This text contains just the questions and leaves away instructions
etc., so make sure you read the actual exercise3.hmtl text, not just this
one.

## Q1 L1 cache size

> Increase the elements until the number of L1 cache misses rises
> significantly.  At what size does this happen?  What is your estimate
> for the L1 cache size?

## Q2 Cache line size

> Switch to linear mode, and perform measurements with larger numbers of
> elements.  You will see a plateau in the number of L1 cache misses.
> At this plateau: Given 100M accesses with a stride of 8, you get an L1
> cache miss every n Bytes.  What is n?

## Q3 L2 cache size

> Design an experiment for determining the L2 cache size and use it to
> answer the following question: What is the L2 cache size?

## Q4 L2 cache latency

> Design an experiment that has 100M L1 cache misses and ~0 TLB misses
> and ~0 L2 cache misses ("~0" typically means <100_000 in this
> exercise).  What is the latency of an L2 cache access with linear
> accesses (i.e., with the prefetcher helping)?  What is the latency of
> an L2 cache access in random mode (where the prefetcher cannot help)?

## Q5 Main memory latency

> Use random mode, 1000000 elements and stride 64 to measure main memory
> latency (plus TLB miss cost).  How many cycles per access do you
> measure on your first run?  How many ns (user time) per access do you
> measure on your first run?  How many times is a L1 cache hit faster
> than a main memory access in your first run (in user time)?

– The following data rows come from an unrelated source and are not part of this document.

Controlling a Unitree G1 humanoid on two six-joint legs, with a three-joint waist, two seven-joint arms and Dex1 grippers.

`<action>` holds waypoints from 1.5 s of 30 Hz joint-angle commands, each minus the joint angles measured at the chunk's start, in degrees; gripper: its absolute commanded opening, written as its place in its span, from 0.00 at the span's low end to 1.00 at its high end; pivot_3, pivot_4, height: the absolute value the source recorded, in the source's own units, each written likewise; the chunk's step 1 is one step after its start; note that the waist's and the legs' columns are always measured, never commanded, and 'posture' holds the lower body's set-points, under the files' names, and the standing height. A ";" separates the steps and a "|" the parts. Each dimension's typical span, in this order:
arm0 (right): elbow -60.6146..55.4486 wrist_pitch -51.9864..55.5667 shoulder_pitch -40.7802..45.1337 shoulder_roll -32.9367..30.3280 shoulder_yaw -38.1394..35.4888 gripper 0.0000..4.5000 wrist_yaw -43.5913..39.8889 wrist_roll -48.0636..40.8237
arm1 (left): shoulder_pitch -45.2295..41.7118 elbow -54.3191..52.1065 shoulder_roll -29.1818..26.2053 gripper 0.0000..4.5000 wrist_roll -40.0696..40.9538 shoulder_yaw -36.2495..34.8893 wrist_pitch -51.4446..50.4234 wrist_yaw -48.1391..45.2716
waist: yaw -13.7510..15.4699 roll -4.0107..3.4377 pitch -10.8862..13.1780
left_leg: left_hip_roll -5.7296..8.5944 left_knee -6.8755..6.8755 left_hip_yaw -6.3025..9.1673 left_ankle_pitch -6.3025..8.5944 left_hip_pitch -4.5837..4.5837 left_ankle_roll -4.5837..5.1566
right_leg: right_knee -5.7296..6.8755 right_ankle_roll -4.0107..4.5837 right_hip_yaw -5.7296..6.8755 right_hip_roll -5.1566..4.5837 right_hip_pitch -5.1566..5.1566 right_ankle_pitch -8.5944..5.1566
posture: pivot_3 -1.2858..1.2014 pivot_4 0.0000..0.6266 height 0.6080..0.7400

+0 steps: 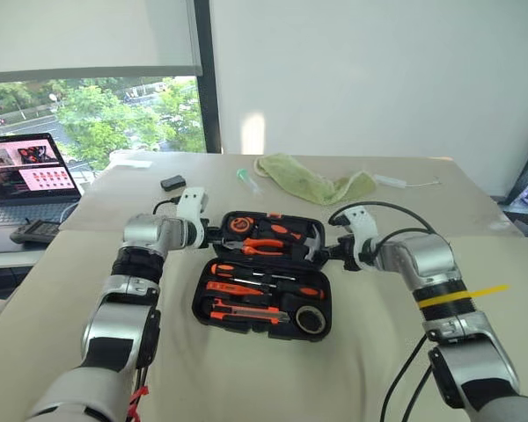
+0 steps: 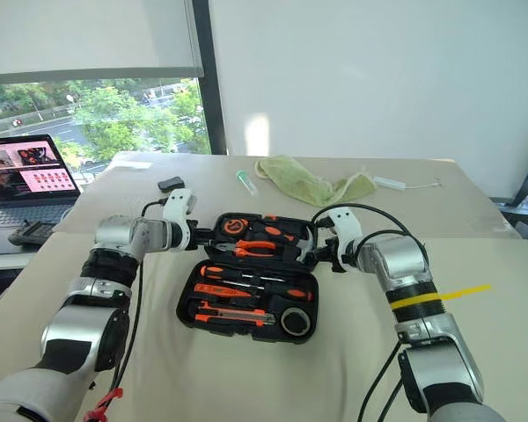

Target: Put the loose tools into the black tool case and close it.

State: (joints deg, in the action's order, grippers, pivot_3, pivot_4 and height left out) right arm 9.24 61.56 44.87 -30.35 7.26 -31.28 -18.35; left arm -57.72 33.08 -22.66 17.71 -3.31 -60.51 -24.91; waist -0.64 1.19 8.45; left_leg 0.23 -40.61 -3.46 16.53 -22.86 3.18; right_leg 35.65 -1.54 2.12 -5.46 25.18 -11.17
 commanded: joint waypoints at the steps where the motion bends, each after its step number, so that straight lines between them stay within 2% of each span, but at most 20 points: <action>1: -7.70 1.42 -3.11 -0.81 0.21 0.00 -2.46 -1.73 | 3.58 -6.96 0.09 0.00 1.77 -0.83 -7.15 0.18 | -0.04 0.00 0.00 | 0.00 0.00 0.01 0.01 -0.02 0.01 | 0.01 -0.01 0.01 -0.01 0.02 -0.01 | 0.52 0.24 1.00; 3: -11.04 1.46 -4.95 -0.99 -0.87 0.00 -2.32 -2.21 | 5.61 -11.78 0.21 0.00 3.07 -2.21 -9.03 0.28 | -0.05 0.00 0.00 | 0.01 0.00 0.00 0.04 -0.04 0.00 | -0.01 -0.02 0.01 0.00 0.04 -0.02 | 0.52 0.24 1.00; 8: -22.29 -7.99 -12.53 -2.26 -2.69 0.00 -2.06 -0.41 | 13.84 -28.34 -0.21 0.00 5.82 -4.42 -4.03 -1.86 | 0.03 0.00 0.00 | -0.02 0.05 0.01 0.05 -0.07 -0.01 | -0.09 -0.03 -0.01 -0.01 0.07 -0.02 | 0.52 0.24 1.00; 13: -30.96 -15.44 -19.11 -3.10 -3.80 0.00 -0.94 1.97 | 25.14 -43.94 -2.63 0.00 7.66 -3.27 9.19 -10.12 | 0.05 -0.01 0.00 | -0.03 0.04 -0.01 0.05 -0.19 -0.03 | -0.30 -0.02 -0.05 -0.01 0.12 -0.02 | 0.52 0.24 1.00; 15: -33.01 -20.68 -22.20 -3.41 -3.52 0.00 0.14 4.66 | 29.40 -47.51 -4.69 0.00 5.01 -1.00 17.78 -13.35 | 0.14 -0.01 0.00 | -0.03 0.04 -0.02 0.05 -0.24 -0.04 | -0.32 -0.01 -0.07 -0.01 0.18 -0.02 | 0.52 0.24 1.00; 20: -35.75 -30.10 -27.08 -3.36 -3.94 0.00 2.07 9.19 | 35.69 -48.13 -6.72 0.00 0.67 0.58 35.37 -18.08 | 0.76 -0.01 0.01 | -0.02 -0.03 -0.04 0.04 -0.27 -0.04 | -0.52 0.05 -0.04 -0.02 0.17 0.01 | 0.52 0.24 1.00; 23: -38.09 -35.33 -30.81 -4.02 -4.88 0.00 4.06 12.87 | 41.37 -44.61 -10.97 0.00 -6.63 2.16 53.44 -21.68 | 1.04 -0.01 0.01 | -0.03 -0.12 -0.04 0.05 -0.26 -0.02 | -0.55 0.09 -0.03 -0.02 0.16 0.03 | 0.52 0.24 1.00; 28: -43.37 -46.64 -39.58 -9.20 -4.38 0.00 3.50 20.95 | 45.02 -37.51 -14.26 0.00 -12.06 2.44 73.36 -23.43 | 1.53 -0.06 0.03 | -0.04 -0.11 -0.07 0.10 -0.19 0.06 | -0.55 0.14 0.03 -0.08 0.13 0.02 | 0.52 0.24 1.00; 33: -45.82 -57.36 -50.91 -14.03 -6.87 0.00 3.32 27.25 | 48.68 -31.14 -16.59 0.00 -13.35 1.25 83.75 -24.29 | 1.52 -0.11 0.00 | -0.04 -0.15 -0.11 0.32 0.02 0.44 | -0.53 0.14 0.05 -0.10 -0.11 0.02 | 0.52 0.24 1.00; 38: -46.59 -64.36 -60.57 -15.61 -11.98 0.00 3.39 29.82 | 52.40 -24.82 -20.86 0.00 -8.88 -0.91 87.88 -29.17 | 1.21 -0.25 -0.08 | -0.12 -0.14 -0.15 0.36 0.45 0.50 | -0.52 0.13 0.06 -0.01 -0.48 0.00 | 0.52 0.24 1.00; 40: -46.62 -65.89 -63.95 -15.71 -13.81 0.00 3.19 31.02 | 51.82 -22.83 -20.65 0.15 -6.48 -2.89 83.14 -27.35 | 1.14 -0.32 -0.11 | -0.18 -0.10 -0.18 0.46 0.87 0.65 | -0.57 0.13 0.05 0.01 -0.89 -0.05 | 0.52 0.24 1.00; 42: -47.75 -65.24 -68.02 -16.32 -15.15 0.18 0.65 30.53 | 51.67 -21.53 -21.52 0.29 -4.05 -3.52 79.91 -29.26 | 1.21 -0.36 -0.11 | -0.18 -0.10 -0.25 0.52 0.97 0.71 | -0.58 0.09 0.01 -0.01 -0.96 -0.15 | 0.52 0.24 1.00; 43: -49.05 -63.56 -69.85 -16.08 -16.58 0.23 -0.66 29.25 | 51.72 -20.92 -21.94 0.37 -2.66 -4.11 77.62 -30.04 | 1.27 -0.30 -0.08 | -0.18 -0.13 -0.26 0.52 0.93 0.71 | -0.54 0.03 0.02 0.00 -0.94 -0.19 | 0.52 0.24 1.00; 45: -51.22 -60.42 -72.99 -16.01 -19.51 0.24 -3.43 26.61 | 52.51 -20.17 -23.10 0.57 -0.71 -4.67 74.26 -32.91 | 1.62 -0.15 -0.05 | -0.19 -0.17 -0.15 0.51 0.89 0.70 | -0.55 0.02 0.06 0.02 -0.95 -0.20 | 0.52 0.24 1.00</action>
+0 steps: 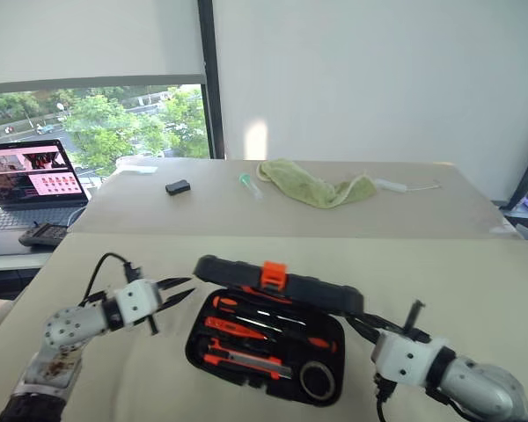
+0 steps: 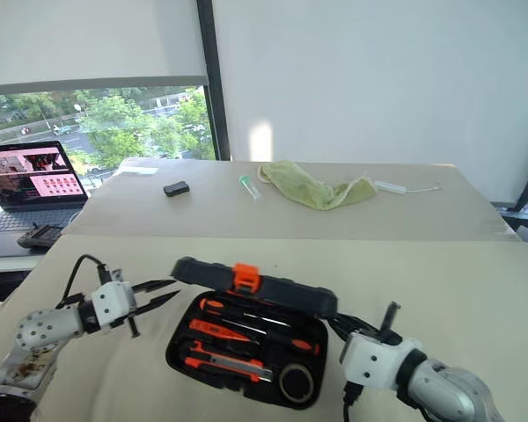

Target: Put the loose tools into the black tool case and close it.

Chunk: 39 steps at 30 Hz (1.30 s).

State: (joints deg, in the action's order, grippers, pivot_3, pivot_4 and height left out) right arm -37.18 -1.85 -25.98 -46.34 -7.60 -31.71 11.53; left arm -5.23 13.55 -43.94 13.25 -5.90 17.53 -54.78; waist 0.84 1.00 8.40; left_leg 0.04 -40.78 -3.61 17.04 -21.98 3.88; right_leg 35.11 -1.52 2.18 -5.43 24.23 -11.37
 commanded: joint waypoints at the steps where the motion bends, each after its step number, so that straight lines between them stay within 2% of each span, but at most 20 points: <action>1: -5.73 4.46 -4.27 0.28 -7.04 0.24 -4.60 -5.09 | 0.33 0.17 -2.31 0.62 5.10 -3.03 -6.54 -3.72 | 0.20 0.04 0.00 | -0.01 -0.05 0.02 0.00 -0.02 0.00 | 0.00 0.00 0.02 -0.01 0.00 0.00 | 0.52 0.24 1.00; 2: -6.29 5.33 -5.69 0.73 -8.84 0.30 -5.51 -6.29 | 0.32 1.02 -2.71 0.70 5.61 -3.57 -8.12 -4.04 | 0.24 0.04 0.00 | 0.01 -0.05 0.02 0.00 -0.04 0.00 | 0.00 0.01 0.01 -0.04 -0.01 0.01 | 0.52 0.24 1.00; 3: -6.62 5.49 -7.12 0.86 -10.21 0.34 -6.48 -6.64 | 0.03 2.00 -3.04 0.75 5.85 -3.84 -9.63 -4.39 | 0.23 0.04 0.00 | 0.01 -0.05 0.02 0.01 -0.02 0.01 | 0.00 0.01 0.00 -0.07 -0.02 0.01 | 0.52 0.24 1.00; 4: -6.86 4.83 -8.72 0.77 -11.06 0.38 -7.45 -6.26 | -0.62 2.85 -3.00 0.85 6.13 -4.21 -10.57 -4.49 | 0.20 0.05 -0.01 | -0.01 -0.04 0.02 0.01 -0.01 0.01 | 0.00 0.01 0.01 -0.05 -0.03 0.01 | 0.52 0.24 1.00; 5: -7.44 4.91 -10.15 0.97 -11.13 0.43 -8.26 -6.24 | -1.49 3.25 -2.70 0.90 6.25 -4.35 -11.83 -4.03 | 0.19 0.05 -0.01 | -0.02 -0.03 0.02 0.02 0.01 0.00 | 0.00 0.01 0.01 -0.04 -0.03 0.01 | 0.52 0.24 1.00; 6: -8.76 6.77 -12.13 1.06 -10.91 0.51 -9.88 -7.25 | -2.20 2.97 -2.32 0.98 6.46 -4.16 -12.81 -4.06 | 0.31 0.05 -0.01 | -0.01 -0.03 0.02 0.02 0.02 0.00 | 0.00 0.01 0.01 -0.05 -0.04 0.01 | 0.52 0.24 1.00; 8: -11.41 11.50 -14.42 2.21 -11.08 0.51 -11.83 -11.09 | -3.25 1.45 -1.39 0.98 7.21 -3.91 -15.30 -3.83 | 0.46 0.05 -0.01 | -0.01 -0.04 0.05 0.02 0.00 0.00 | 0.00 0.01 0.03 -0.03 -0.03 0.00 | 0.52 0.24 1.00; 10: -15.09 19.75 -15.93 3.73 -12.43 0.51 -13.80 -19.72 | -3.21 -3.94 -1.14 0.98 10.19 -2.81 -21.19 -5.65 | 0.36 0.08 -0.02 | -0.01 -0.04 0.04 0.02 0.00 0.00 | 0.01 0.03 0.00 -0.06 -0.02 0.01 | 0.52 0.24 1.00; 11: -15.87 22.70 -15.93 4.29 -12.85 0.42 -14.08 -22.17 | -3.18 -6.38 -1.06 0.89 11.50 -2.26 -24.05 -6.17 | 0.34 0.08 -0.02 | -0.03 -0.04 0.04 0.02 -0.01 0.00 | 0.00 0.03 0.00 -0.08 -0.03 0.02 | 0.52 0.24 1.00; 14: -16.44 27.63 -14.96 3.41 -11.93 0.29 -14.64 -23.74 | -2.91 -11.18 -1.39 0.74 12.54 -0.60 -29.39 -6.97 | 0.18 0.08 -0.02 | -0.09 -0.04 0.07 0.03 -0.02 -0.01 | -0.01 0.05 -0.01 -0.15 -0.03 0.03 | 0.52 0.24 1.00; 15: -16.30 29.74 -13.50 2.66 -10.32 0.19 -14.14 -23.36 | -2.71 -13.31 -1.74 0.63 12.42 0.52 -31.63 -7.05 | 0.14 0.08 -0.02 | -0.10 -0.03 0.08 0.03 0.01 -0.01 | 0.00 0.06 -0.01 -0.23 -0.02 0.02 | 0.52 0.24 1.00; 18: -16.42 36.64 -6.60 0.39 -4.50 0.00 -13.53 -24.83 | -1.46 -18.82 -3.22 0.38 9.87 3.94 -35.06 -7.04 | -0.18 0.08 -0.02 | -0.10 -0.02 0.07 0.05 0.02 -0.03 | 0.00 0.14 -0.02 -0.21 0.02 -0.02 | 0.52 0.24 1.00; 21: -13.85 43.44 3.26 -1.85 2.78 0.00 -13.09 -24.73 | 0.19 -23.93 -4.16 0.16 8.55 6.24 -36.25 -7.41 | -0.40 0.08 -0.01 | -0.10 0.01 0.07 0.05 0.01 -0.07 | 0.04 0.22 -0.04 -0.15 0.06 -0.06 | 0.52 0.24 1.00; 22: -12.52 44.62 7.27 -2.75 5.62 0.00 -13.68 -24.47 | 0.65 -25.81 -4.57 0.05 8.62 6.98 -38.54 -7.07 | -0.45 0.12 0.01 | -0.11 0.02 0.06 0.06 0.01 -0.11 | 0.04 0.25 -0.05 -0.08 0.09 -0.07 | 0.52 0.24 1.00; 23: -10.49 45.74 12.40 -3.06 8.50 0.00 -13.88 -24.04 | 1.16 -27.36 -5.23 0.01 7.70 8.05 -39.36 -7.05 | -0.34 0.12 0.01 | -0.12 0.02 0.07 0.06 0.01 -0.12 | 0.03 0.29 -0.03 -0.06 0.09 -0.07 | 0.52 0.24 1.00; 26: -3.95 50.55 26.28 -1.14 13.81 0.00 -11.70 -22.64 | 2.82 -30.83 -5.94 0.01 7.78 9.18 -40.83 -7.57 | -0.35 0.12 0.05 | -0.10 0.01 0.06 0.06 -0.04 -0.12 | 0.00 0.62 -0.02 -0.03 0.13 -0.24 | 0.52 0.24 1.00; 30: 6.80 53.92 43.01 2.49 20.24 0.00 -10.26 -19.67 | 4.16 -35.69 -4.97 0.01 9.94 9.14 -45.24 -6.24 | -0.51 -0.03 0.16 | -0.07 0.01 0.03 0.05 -0.12 -0.11 | 0.03 0.43 -0.06 -0.03 0.23 -0.12 | 0.52 0.24 1.00; 32: 11.95 53.88 48.56 4.24 23.04 0.00 -10.13 -18.07 | 3.55 -37.76 -3.61 0.01 10.58 9.33 -48.28 -4.60 | -0.45 -0.06 0.18 | -0.01 0.00 0.03 0.03 -0.24 -0.13 | 0.05 0.29 -0.05 0.00 0.36 -0.03 | 0.52 0.24 1.00; 36: 24.55 48.30 58.40 9.32 28.72 0.00 -11.87 -14.64 | 0.86 -40.33 -1.08 0.01 10.77 11.03 -53.81 -2.40 | 0.18 -0.07 0.18 | 0.05 0.01 0.11 0.03 -0.32 -0.13 | 0.07 0.27 0.05 0.01 0.32 -0.02 | 0.52 0.24 1.00; 39: 37.19 40.72 64.51 14.34 30.05 0.00 -11.80 -12.05 | -1.98 -40.36 1.86 0.01 10.40 12.00 -56.20 -0.42 | -0.19 -0.09 0.19 | 0.12 -0.05 0.06 -0.06 -0.24 -0.27 | -0.03 0.19 0.00 0.01 0.14 0.03 | 0.52 0.24 1.00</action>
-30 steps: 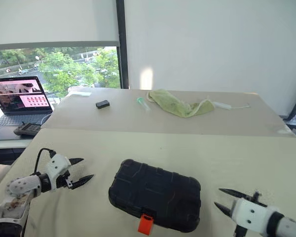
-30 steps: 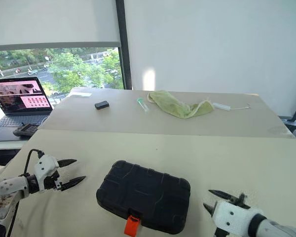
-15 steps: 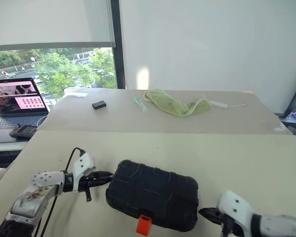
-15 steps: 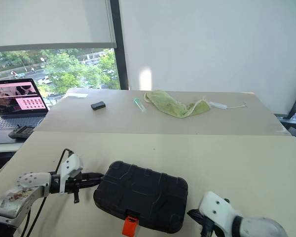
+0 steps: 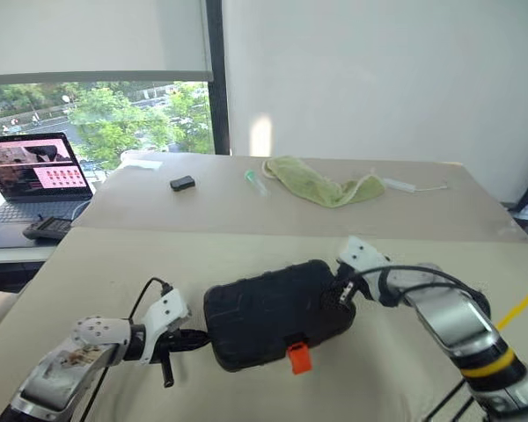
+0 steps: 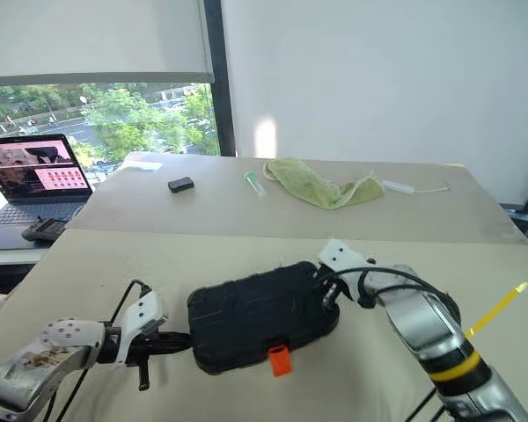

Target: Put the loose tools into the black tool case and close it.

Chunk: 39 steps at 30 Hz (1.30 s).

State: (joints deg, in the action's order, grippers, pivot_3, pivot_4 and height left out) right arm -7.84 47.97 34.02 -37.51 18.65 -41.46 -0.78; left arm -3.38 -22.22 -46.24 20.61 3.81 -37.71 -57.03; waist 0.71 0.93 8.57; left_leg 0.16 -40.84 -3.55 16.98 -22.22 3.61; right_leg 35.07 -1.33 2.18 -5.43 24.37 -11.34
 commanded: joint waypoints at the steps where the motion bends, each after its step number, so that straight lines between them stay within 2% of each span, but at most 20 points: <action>1: 12.10 -11.72 6.19 6.95 3.66 0.00 -1.65 1.13 | -4.96 -4.32 5.26 0.01 3.27 2.39 -2.19 2.55 | 0.00 -0.02 0.01 | 0.03 -0.01 -0.01 0.07 0.01 0.18 | -0.01 -0.05 -0.03 -0.02 -0.02 0.03 | 0.52 0.24 1.00; 4: 21.30 -19.27 8.81 8.33 3.29 0.00 -1.37 4.09 | -6.03 -4.81 7.00 0.01 4.75 0.81 -4.78 3.36 | 0.11 -0.02 0.01 | 0.04 -0.12 0.02 0.06 0.07 0.26 | 0.03 -0.09 -0.02 -0.03 -0.13 0.06 | 0.52 0.24 1.00; 6: 21.93 -20.83 8.50 6.47 1.22 0.00 -2.02 4.57 | -5.41 -5.93 6.82 0.01 8.22 -3.52 -8.16 3.23 | 0.06 -0.02 0.01 | 0.03 -0.11 0.03 0.02 0.09 0.21 | 0.04 -0.11 -0.02 -0.03 -0.14 0.10 | 0.52 0.24 1.00; 10: 10.30 -15.04 2.24 -1.48 -7.85 0.00 -4.35 0.98 | -5.14 -4.60 2.87 0.01 19.21 -15.98 -13.56 -1.35 | 0.41 0.02 0.04 | -0.01 -0.09 0.17 -0.17 -0.22 -0.13 | 0.08 -0.12 0.07 -0.06 0.14 0.09 | 0.52 0.24 1.00; 13: -1.92 -7.15 -4.52 -5.69 -16.71 0.00 -6.01 -4.77 | -9.86 -1.30 0.96 0.01 23.54 -19.16 -16.67 -1.10 | 0.71 -0.12 0.07 | -0.01 -0.06 0.32 -0.22 -0.45 -0.23 | 0.04 -0.15 0.13 -0.08 0.31 0.06 | 0.52 0.24 1.00; 14: -7.24 -3.52 -7.29 -6.31 -20.85 0.10 -6.42 -7.73 | -11.60 -0.41 0.09 0.00 23.66 -18.61 -16.46 -1.80 | 0.63 -0.15 0.07 | 0.02 -0.08 0.32 -0.24 -0.58 -0.23 | 0.04 -0.15 0.14 -0.09 0.31 0.06 | 0.52 0.24 1.00; 15: -14.86 1.50 -11.69 -6.73 -26.45 0.13 -6.97 -10.95 | -14.14 0.37 -0.87 0.06 23.96 -17.02 -16.33 -3.57 | 0.50 -0.17 0.07 | 0.03 -0.07 0.32 -0.23 -0.58 -0.22 | 0.04 -0.16 0.12 -0.09 0.35 0.06 | 0.52 0.24 1.00; 17: -25.54 8.15 -18.11 -7.30 -33.23 0.24 -7.53 -15.40 | -17.55 1.35 -1.95 0.15 25.25 -14.70 -16.85 -6.13 | 0.65 -0.19 0.08 | 0.03 -0.06 0.29 -0.19 -0.62 -0.15 | 0.05 -0.18 0.13 -0.05 0.38 0.07 | 0.52 0.24 1.00; 21: -42.08 20.97 -26.10 -2.01 -40.86 0.57 -5.51 -25.45 | -23.80 4.73 -0.32 0.50 20.03 -5.07 -11.77 -9.28 | 0.02 -0.15 0.09 | -0.03 -0.06 0.23 -0.05 -0.50 0.08 | 0.02 -0.18 0.00 0.10 0.28 0.07 | 0.52 0.24 1.00; 23: -46.91 25.05 -28.24 1.75 -40.99 0.71 -3.09 -28.39 | -26.40 7.38 1.54 0.66 17.12 -0.33 -8.43 -11.06 | 0.00 -0.15 0.10 | -0.03 -0.03 0.24 0.06 -0.21 0.26 | -0.04 -0.18 0.03 0.11 0.02 0.05 | 0.52 0.24 1.00; 25: -50.47 27.74 -30.46 6.52 -37.85 0.87 1.21 -29.33 | -28.46 11.17 3.46 0.81 13.26 4.34 -4.20 -13.02 | 0.00 -0.14 0.10 | -0.02 0.00 0.21 0.07 -0.01 0.26 | 0.01 -0.16 -0.03 0.11 -0.11 0.04 | 0.52 0.24 1.00; 26: -51.45 28.44 -31.68 8.00 -35.11 0.87 4.04 -28.91 | -29.51 13.44 4.39 0.90 11.42 6.30 -2.03 -14.05 | -0.09 -0.14 0.10 | -0.03 -0.02 0.21 0.05 0.01 0.22 | 0.01 -0.14 -0.03 0.15 -0.12 0.04 | 0.52 0.24 1.00; 27: -51.94 28.36 -33.34 9.60 -31.48 0.87 7.08 -27.65 | -30.22 16.52 5.36 0.95 8.47 8.67 1.59 -14.97 | -0.12 -0.15 0.10 | -0.01 -0.02 0.20 0.02 0.01 0.20 | 0.03 -0.12 -0.09 0.15 -0.10 0.05 | 0.52 0.24 1.00; 34: -46.95 26.15 -34.28 13.43 -17.94 0.87 19.39 -22.30 | -31.23 27.33 8.44 0.95 -1.14 14.62 15.69 -19.30 | -0.10 -0.15 0.09 | 0.00 -0.03 0.11 -0.04 0.06 0.12 | 0.11 -0.05 -0.22 0.19 -0.02 0.02 | 0.52 0.24 1.00; 39: -44.74 25.67 -32.42 15.55 -16.47 0.87 21.90 -22.36 | -31.10 28.40 9.38 0.95 -2.15 14.21 17.26 -20.10 | 0.04 -0.16 0.08 | 0.00 -0.07 0.12 -0.01 0.04 0.18 | 0.09 -0.06 -0.19 0.16 -0.06 0.02 | 0.52 0.24 1.00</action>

## Q6 Main memory accesses with prefetcher help

> Switch to linear mode such that the prefetcher helps you and TLB
> misses will be reduced. How many cycles per access do you measure on
> your first run?  How many ns per access do you measure on your first
> run?  What is the effect on the cache misses?  What is the bandwidth
> (in GB/s user time) of the main memory accesses, if you count, for
> each access, the whole 64 bytes of a cache line that is actually
> transferred from main memory?

## Q7 Conflict misses

> Use stride=8192.  Which is the last number of elements where the L1
> cache misses is ~0?  Where do you see the difference for stride=4096?
> Where for stride=2048?  What is the associativity (number of ways) in
> the L1 cache?  How much capacity per way does the L1 cache have (L1
> size/number of ways)?  What is the number of sets in the L1 cache
> (capacity per way/cache line size)?

## Q8 L1 TLB entries

> Use stride=131136.  At which number of elements is the number of L1
> TLB misses no longer ~0?  Repeat the same experiment with
> stride=65600, stride=32832, stride=16448, stride=8256, stride=4160,
> stride=2112.  How many entries does the L1 TLB have?  How much memory
> does each entry cover (it's a power of 2, the strides above are chosen
> to avoid conflict misses in the L1 cache)?

## Q9 L1 TLB miss penalty

> Choose parameters such that the L1 TLB misses are close to 100M, but
> the L1 cache misses and L2 TLB misses are ~0.  How much does
> each access cost?

## Q10 L2 TLB entries

> Use stride=65600.  Which is the last number of elements where the miss
> rate is ~0?

## Q11 L2 TLB miss penalty

> Choose the parameters such that the number of L2 cache misses stays
> <1M, but the number of L2 TLB misses rises to >90M.  What is the number
> of cycles per memory access?